Kayla mengangguk, meskipun hatinya masih dipenuhi tanda tanya. Ia menunduk, lalu mengangkat wajahnya kembali.
"Tapi... siapa dia sebenarnya?"
Xavier kembali bersandar ke kursinya. Rahangnya mengeras. Lalu, tanpa menatap Kayla, ia menjawab singkat. "Bukan siapa-siapa."
Kayla mengembungkan pipinya, merasa tak puas dengan jawaban itu. Ia sudah duduk di ruangan itu selama lebih dari satu jam, hanya menemani Xavier yang sibuk bekerja. Sejak awal, ia sudah merasa kehadiran Cindy membawa aura aneh. Tapi sekarang, semua kecurigaannya seperti mendapatkan konfirmasi.
Xavier seolah tak memedulikan reaksi Kayla. Ia membuka laptopnya kembali, kembali tenggelam dalam pekerjaan.
Kayla akhirnya berdiri. Ia merasa lelah, jenuh, dan sedikit kesal karena tidak ada kejelasan.
Melihat Kayla bangkit, Xavier langsung menegurnya. "Mau ke mana?" tanyanya tajam, tanpa mengalihkan pandangan dari layar.
Kayla menghela napas pelan, berusaha menahan diri agar tidak terpancing emosi. "Aku hanya ingin mengambil air minum di lemari es," jawabnya singkat.
Xavier tidak membalas. Ia hanya memandangi Kayla beberapa saat, lalu mengalihkan perhatian kembali ke pekerjaannya.
Kayla berjalan ke arah dapur kecil yang berada di sisi ruangan. Ia membuka lemari es, mengambil sebotol air mineral, lalu meminumnya perlahan. Hawa panas di dadanya sedikit mereda saat air dingin menyentuh tenggorokannya.
Namun saat ia menutup botol dan hendak kembali ke sofa, suara Xavier kembali terdengar—kali ini lebih dingin dan mengancam.
"Jangan coba-coba kabur lagi, Kayla."
Kayla menoleh pelan. Matanya menatap Xavier dengan ragu.
"Aku tidak—"
Belum sempat ia menyelesaikan kalimatnya, Xavier sudah berdiri dan berjalan mendekat.
"Aku tidak akan segan-segan memberimu pelajaran paling gila yang pernah kau rasakan jika kau berani kabur lagi!" ucap Xavier dengan nada serius. Matanya menusuk, ekspresinya tanpa kompromi.
Kayla terdiam. Ia menatap mata suaminya, berusaha mencari sedikit kelembutan yang biasa ia temukan di sana. Tapi kali ini, yang ia lihat hanyalah dinding keras penuh pengendalian dan ancaman.

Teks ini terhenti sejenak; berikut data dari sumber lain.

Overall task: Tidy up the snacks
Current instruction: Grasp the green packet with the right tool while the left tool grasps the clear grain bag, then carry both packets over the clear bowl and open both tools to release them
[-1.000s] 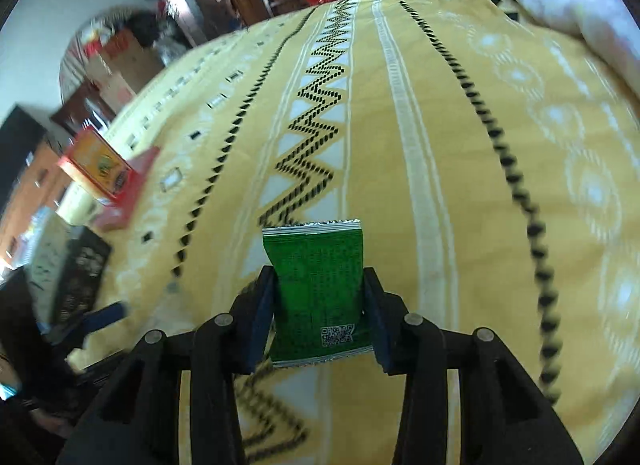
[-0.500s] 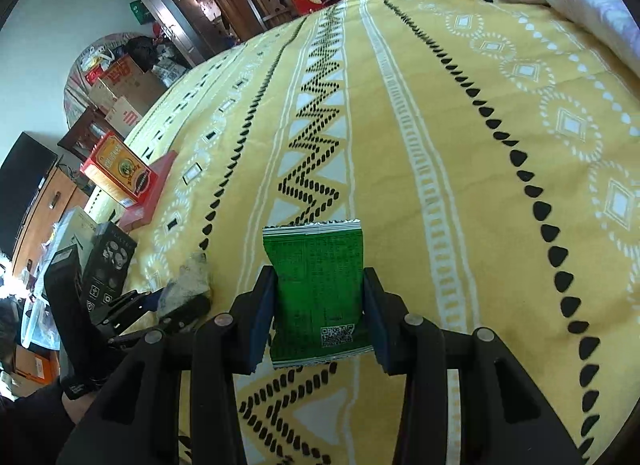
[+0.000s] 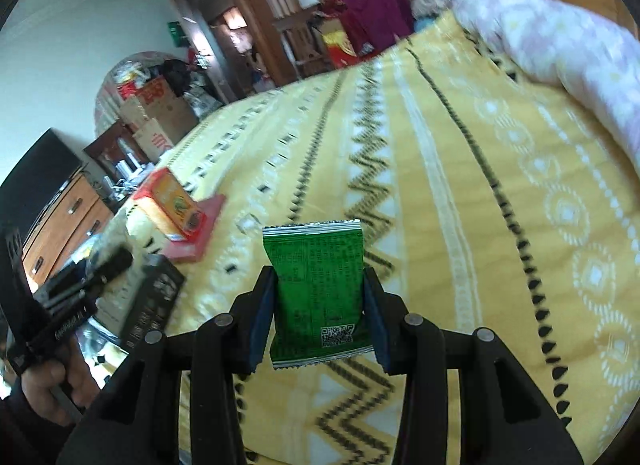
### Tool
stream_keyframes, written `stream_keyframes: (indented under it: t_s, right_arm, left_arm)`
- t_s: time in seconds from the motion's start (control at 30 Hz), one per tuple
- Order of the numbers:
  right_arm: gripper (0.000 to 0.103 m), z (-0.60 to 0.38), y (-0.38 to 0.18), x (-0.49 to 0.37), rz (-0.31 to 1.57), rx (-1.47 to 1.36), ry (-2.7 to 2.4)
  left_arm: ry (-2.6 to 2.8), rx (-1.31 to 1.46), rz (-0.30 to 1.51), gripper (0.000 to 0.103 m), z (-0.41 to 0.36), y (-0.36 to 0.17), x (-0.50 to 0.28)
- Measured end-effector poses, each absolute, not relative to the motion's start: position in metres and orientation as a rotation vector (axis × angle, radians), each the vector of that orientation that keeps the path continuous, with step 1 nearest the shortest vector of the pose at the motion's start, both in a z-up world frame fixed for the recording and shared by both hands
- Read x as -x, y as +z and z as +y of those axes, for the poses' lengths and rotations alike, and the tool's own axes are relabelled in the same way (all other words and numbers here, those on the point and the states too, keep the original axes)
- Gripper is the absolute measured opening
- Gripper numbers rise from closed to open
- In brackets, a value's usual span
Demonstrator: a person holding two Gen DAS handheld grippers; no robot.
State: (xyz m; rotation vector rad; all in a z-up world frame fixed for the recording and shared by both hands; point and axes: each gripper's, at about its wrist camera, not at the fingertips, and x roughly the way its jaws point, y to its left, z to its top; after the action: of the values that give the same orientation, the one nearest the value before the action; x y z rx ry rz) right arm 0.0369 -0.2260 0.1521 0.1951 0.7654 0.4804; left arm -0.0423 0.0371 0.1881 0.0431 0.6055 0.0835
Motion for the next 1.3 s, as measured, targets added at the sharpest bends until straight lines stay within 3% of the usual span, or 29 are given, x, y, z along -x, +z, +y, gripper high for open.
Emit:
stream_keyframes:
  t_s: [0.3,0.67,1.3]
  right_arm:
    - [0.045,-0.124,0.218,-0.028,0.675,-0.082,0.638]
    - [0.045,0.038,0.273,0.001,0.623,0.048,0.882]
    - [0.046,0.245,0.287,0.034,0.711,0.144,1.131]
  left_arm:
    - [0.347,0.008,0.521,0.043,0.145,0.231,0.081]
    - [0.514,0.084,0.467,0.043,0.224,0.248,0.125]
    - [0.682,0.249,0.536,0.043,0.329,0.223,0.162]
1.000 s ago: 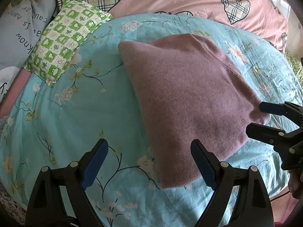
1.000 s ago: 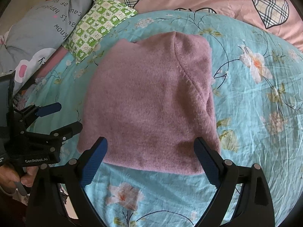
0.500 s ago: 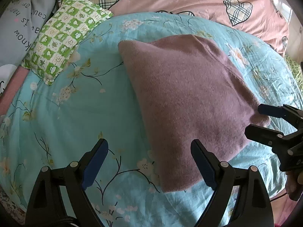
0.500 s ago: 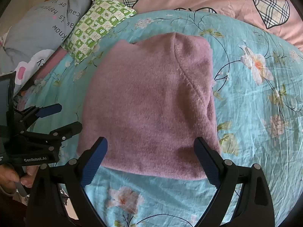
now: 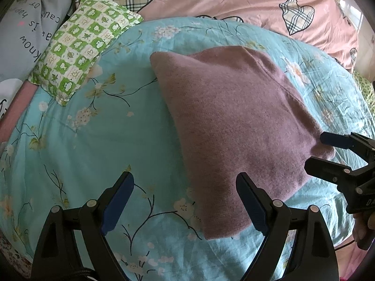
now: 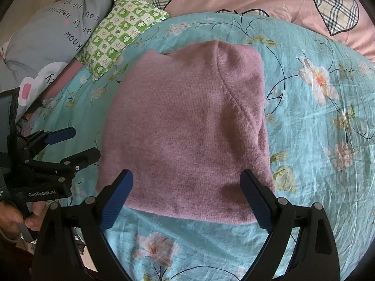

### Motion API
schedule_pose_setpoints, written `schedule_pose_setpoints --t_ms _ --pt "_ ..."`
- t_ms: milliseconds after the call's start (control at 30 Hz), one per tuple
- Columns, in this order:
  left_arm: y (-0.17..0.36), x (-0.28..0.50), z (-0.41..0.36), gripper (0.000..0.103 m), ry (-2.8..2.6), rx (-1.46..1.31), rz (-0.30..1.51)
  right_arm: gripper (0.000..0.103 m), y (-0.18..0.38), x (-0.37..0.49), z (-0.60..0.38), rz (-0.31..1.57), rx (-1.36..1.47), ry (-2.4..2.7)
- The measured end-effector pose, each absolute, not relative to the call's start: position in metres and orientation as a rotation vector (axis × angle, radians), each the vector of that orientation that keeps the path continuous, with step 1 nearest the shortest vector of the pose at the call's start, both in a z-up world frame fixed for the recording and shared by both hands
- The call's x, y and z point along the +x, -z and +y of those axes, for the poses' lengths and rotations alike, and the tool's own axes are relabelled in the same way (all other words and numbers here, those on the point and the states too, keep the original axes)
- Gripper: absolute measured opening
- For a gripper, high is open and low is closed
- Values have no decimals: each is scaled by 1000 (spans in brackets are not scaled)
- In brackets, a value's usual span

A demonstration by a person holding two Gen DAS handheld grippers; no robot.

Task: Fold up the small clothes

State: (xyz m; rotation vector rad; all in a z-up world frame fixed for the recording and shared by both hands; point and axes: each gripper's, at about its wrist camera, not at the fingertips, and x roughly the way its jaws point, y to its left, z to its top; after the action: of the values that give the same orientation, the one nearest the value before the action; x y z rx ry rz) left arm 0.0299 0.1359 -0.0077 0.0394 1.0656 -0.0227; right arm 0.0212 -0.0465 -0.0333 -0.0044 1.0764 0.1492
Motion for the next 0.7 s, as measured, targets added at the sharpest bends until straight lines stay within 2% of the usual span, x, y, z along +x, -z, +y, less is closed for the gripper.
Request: schedule_pose_setpoints --t_ms 700 --pt "4 24 131 89 17 31 1051 92 27 18 -49 1056 15 -152"
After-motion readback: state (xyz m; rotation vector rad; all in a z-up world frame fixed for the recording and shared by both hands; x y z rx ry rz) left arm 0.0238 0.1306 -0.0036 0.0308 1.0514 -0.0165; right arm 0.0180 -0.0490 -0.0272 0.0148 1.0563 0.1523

"Aku hanya ingin minum, Xavier. Aku tidak berniat kabur," katanya pelan.
Xavier menatapnya beberapa detik, lalu perlahan mengangguk. Ia kembali ke kursinya, duduk, dan melanjutkan pekerjaannya seolah tidak terjadi apa-apa.

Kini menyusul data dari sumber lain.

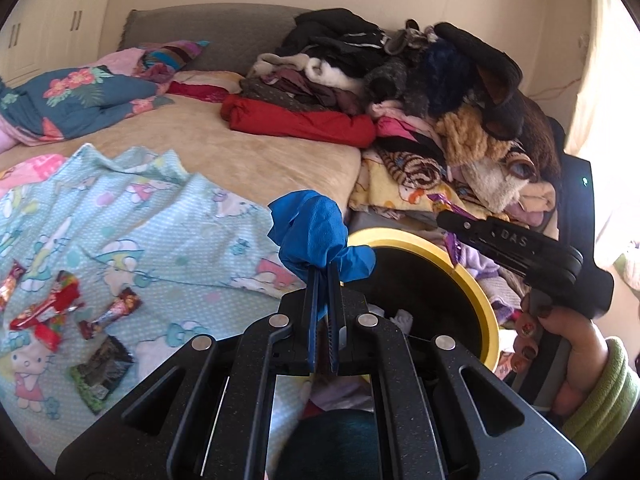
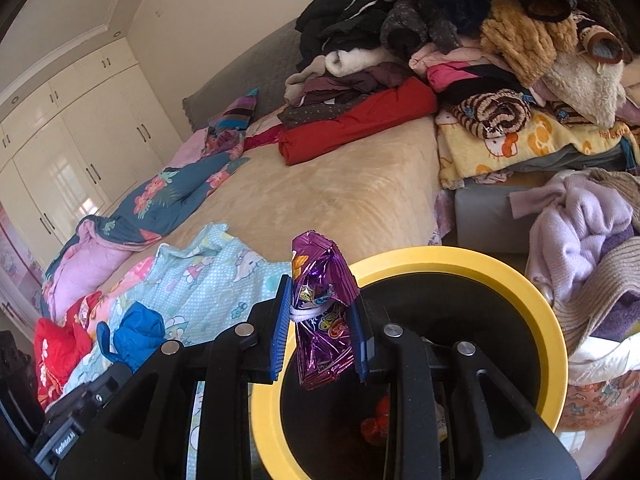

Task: Collect trash
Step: 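Carry the blue bag with the left tool while the right tool carries the purple wrapper over the bin, then open the left tool over the bin while the right tool releases the purple wrapper into it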

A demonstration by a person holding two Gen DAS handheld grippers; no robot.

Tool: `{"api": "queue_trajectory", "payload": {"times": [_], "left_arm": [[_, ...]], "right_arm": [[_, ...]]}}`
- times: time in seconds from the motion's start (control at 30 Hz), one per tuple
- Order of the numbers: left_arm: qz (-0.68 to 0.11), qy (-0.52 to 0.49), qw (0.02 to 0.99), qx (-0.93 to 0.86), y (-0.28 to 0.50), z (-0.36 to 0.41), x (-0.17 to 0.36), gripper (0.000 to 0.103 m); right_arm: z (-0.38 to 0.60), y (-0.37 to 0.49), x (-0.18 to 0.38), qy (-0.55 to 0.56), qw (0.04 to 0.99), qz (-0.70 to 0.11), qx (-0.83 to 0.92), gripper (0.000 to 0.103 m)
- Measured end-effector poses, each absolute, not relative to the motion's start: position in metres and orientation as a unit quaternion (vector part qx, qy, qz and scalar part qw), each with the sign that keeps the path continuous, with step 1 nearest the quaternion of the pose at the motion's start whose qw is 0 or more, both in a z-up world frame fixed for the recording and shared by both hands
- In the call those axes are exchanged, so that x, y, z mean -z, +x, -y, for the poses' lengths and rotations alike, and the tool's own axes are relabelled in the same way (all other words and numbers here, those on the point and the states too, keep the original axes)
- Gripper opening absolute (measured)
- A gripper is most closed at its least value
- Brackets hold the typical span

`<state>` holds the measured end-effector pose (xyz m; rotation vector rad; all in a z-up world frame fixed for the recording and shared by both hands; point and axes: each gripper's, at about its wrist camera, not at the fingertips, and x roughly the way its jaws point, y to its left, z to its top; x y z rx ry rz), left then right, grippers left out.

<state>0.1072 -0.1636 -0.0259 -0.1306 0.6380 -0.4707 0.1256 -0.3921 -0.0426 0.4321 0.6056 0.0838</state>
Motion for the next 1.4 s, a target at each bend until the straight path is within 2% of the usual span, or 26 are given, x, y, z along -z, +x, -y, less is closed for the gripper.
{"api": "queue_trajectory", "payload": {"times": [0.93, 1.03, 1.1, 1.13, 1.17, 1.23, 1.27, 1.3, 1.33, 1.37, 1.4], "left_arm": [[-0.397, 0.018, 0.860, 0.321, 0.121, 0.268, 0.085, 0.001], [-0.403, 0.015, 0.857, 0.320, 0.126, 0.270, 0.089, 0.001], [-0.407, 0.007, 0.858, 0.313, 0.131, 0.267, 0.091, 0.002], [-0.407, 0.002, 0.860, 0.306, 0.133, 0.264, 0.091, 0.010], [-0.407, -0.001, 0.862, 0.302, 0.133, 0.261, 0.091, 0.029], [-0.402, -0.008, 0.870, 0.287, 0.133, 0.252, 0.089, 0.053], [-0.395, -0.012, 0.875, 0.280, 0.132, 0.247, 0.086, 0.053], [-0.390, -0.015, 0.878, 0.276, 0.130, 0.240, 0.084, 0.055], [-0.386, -0.018, 0.881, 0.272, 0.129, 0.235, 0.082, 0.064], [-0.375, -0.025, 0.888, 0.265, 0.127, 0.227, 0.078, 0.080], [-0.369, -0.028, 0.892, 0.260, 0.127, 0.224, 0.076, 0.086]], "right_arm": [[0.451, 0.136, 0.076, 0.271, 0.905, -0.326, 0.006, 0.025], [0.451, 0.140, 0.080, 0.275, 0.901, -0.337, 0.004, 0.029], [0.451, 0.141, 0.084, 0.279, 0.897, -0.341, 0.006, 0.036], [0.451, 0.142, 0.085, 0.282, 0.896, -0.344, 0.007, 0.041], [0.450, 0.143, 0.085, 0.283, 0.895, -0.345, 0.009, 0.051], [0.448, 0.143, 0.086, 0.280, 0.896, -0.346, 0.013, 0.052], [0.447, 0.144, 0.086, 0.278, 0.896, -0.347, 0.014, 0.052], [0.445, 0.145, 0.085, 0.276, 0.896, -0.348, 0.013, 0.057], [0.444, 0.145, 0.084, 0.276, 0.896, -0.347, 0.012, 0.061], [0.442, 0.144, 0.083, 0.273, 0.898, -0.344, 0.013, 0.064], [0.440, 0.144, 0.082, 0.268, 0.900, -0.342, 0.014, 0.065]]}}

Kayla kembali ke sofa dengan langkah perlahan. Hatinya terasa sesak. Banyak pertanyaan yang bergemuruh di benaknya.
Siapa sebenarnya Cindy? Kenapa dia bisa berbicara seperti itu kepada Xavier? Dan mengapa Xavier tidak mau menjelaskan?
**
Siang itu, suasana di sebuah restoran bernuansa klasik di pusat kota terasa tenang dan elegan. Lampu gantung berbentuk kristal berayun pelan di atas meja, iringan musik lembut terdengar samar dari sudut ruangan.
Kayla duduk berhadapan dengan Xavier di meja sudut yang telah dipesan sebelumnya. Pemandangan kota yang terlihat dari jendela besar di samping mereka seolah tak mampu mengalihkan perhatian Kayla dari pikiran yang membelenggunya sejak tadi pagi.
Ia menggenggam sendoknya pelan, menatap piring di depannya yang nyaris tak tersentuh. Makanan yang disajikan tampak menggoda, namun selera makannya menguap begitu saja oleh pertanyaan yang mengganjal dalam benaknya.
Setelah beberapa saat hening, Kayla akhirnya mengangkat wajahnya. Ia menatap Xavier yang sedang menyendok makanan ke mulutnya dengan tenang, seolah tidak ada hal berat yang tengah membayangi.
“Xavier,” ucap Kayla perlahan, namun cukup jelas untuk membuat pria di depannya berhenti mengunyah.
Xavier mengangkat alisnya sedikit, lalu menoleh dengan ekspresi datar. "Ada apa?"
Kayla menelan ludah. Ia ragu, tetapi dorongan untuk mengetahui kebenaran terlalu kuat untuk diabaikan.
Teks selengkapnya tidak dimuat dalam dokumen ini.